PerSent is a practical Python library designed for Persian sentiment analysis. The name stands for "Persian Sentiment Analyzer". Currently in its early testing phase, the library provides basic functionality and is available on PyPI. Install it using:
pip install PerSent
Current capabilities include:
-
Sentiment analysis of opinions/comments
-
Emotion analysis of texts (happiness, sadness, anger, surprise, fear, disgust, calmness)
-
Analysis of product/service reviews (recommended/not recommended/no idea)
-
Both single-text and batch CSV processing
-
Output displayed in terminal or saved to CSV with summary statistics
Initial repository that evolved into this library: Click here
We welcome user testing and feedback to improve the library. If you encounter bugs or have suggestions, please:
For installation issues due to dependency conflicts (especially with mingw-w64), consider using online platforms like DeepNote.com.

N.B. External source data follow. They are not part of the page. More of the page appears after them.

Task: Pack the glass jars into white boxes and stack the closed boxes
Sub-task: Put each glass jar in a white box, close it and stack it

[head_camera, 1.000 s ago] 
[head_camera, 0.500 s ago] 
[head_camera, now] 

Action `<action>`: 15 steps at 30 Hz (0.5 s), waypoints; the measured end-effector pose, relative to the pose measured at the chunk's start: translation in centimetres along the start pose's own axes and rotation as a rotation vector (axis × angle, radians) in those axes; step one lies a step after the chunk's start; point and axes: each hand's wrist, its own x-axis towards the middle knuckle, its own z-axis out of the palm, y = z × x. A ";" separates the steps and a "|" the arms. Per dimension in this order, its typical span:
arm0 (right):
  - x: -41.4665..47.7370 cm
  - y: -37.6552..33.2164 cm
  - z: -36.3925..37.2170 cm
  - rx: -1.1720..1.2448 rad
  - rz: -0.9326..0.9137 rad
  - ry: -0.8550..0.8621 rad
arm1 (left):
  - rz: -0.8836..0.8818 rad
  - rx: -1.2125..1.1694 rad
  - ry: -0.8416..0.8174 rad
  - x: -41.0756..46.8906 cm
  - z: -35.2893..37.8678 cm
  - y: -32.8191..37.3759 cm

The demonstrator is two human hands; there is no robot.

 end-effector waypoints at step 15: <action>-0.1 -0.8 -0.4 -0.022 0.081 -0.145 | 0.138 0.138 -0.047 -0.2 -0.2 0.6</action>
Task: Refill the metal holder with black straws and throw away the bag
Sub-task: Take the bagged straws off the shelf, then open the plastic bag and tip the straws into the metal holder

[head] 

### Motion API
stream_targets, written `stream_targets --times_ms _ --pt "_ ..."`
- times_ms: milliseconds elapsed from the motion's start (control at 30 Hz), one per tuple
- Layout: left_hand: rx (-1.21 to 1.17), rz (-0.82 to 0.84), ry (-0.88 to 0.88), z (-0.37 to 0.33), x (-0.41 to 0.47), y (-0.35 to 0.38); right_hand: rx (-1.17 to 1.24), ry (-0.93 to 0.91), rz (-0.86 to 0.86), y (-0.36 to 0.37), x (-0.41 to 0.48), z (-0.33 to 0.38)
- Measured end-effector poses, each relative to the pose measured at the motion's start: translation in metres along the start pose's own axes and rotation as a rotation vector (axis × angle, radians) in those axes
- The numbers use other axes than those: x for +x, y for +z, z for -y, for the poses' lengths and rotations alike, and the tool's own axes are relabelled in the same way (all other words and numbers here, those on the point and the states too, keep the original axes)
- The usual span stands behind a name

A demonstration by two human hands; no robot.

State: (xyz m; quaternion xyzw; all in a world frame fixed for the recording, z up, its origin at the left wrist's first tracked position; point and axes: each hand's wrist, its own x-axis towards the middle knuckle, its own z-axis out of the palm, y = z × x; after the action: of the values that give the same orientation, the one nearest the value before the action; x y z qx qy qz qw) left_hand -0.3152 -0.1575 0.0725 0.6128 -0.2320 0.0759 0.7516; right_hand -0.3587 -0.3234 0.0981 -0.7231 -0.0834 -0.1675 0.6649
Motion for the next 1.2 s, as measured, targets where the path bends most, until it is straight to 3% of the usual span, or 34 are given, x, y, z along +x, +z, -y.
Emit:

train(train_csv, test_size=0.2, vector_size=100, window=5)
Parameter | Data Type | Default Value | Description | Optional/Required |
---|---|---|---|---|
train_csv |
str | - | Path to CSV file containing training data with body and recommendation_status columns |
Required |
test_size |
float | 0.2 | Proportion of test data (between 0.0 and 1.0) | Optional |
vector_size |
int | 100 | Output vector dimension for Word2Vec model (embedding size) | Optional |
window |
int | 5 | Context window size for Word2Vec model | Optional |
recommendation_status must be one of:
-
no_idea
-
recommended
-
not_recommended
Null/NaN values are converted to no_idea, affecting model accuracy.
- Returns test accuracy score.
analyzeText(text)
Parameter | Data Type | Description | Optional/Required |
---|---|---|---|
text |
str | The Persian text to be analyzed | Required |
The core function that analyzes a text and returns one of: "not_recommended", "recommended", or "no_idea".
saveModel()
loadModel()
Model persistence functions. Models are saved in the model directory.
analyzeCSV(input_csv, output_path, summary_path=None, text_column=0)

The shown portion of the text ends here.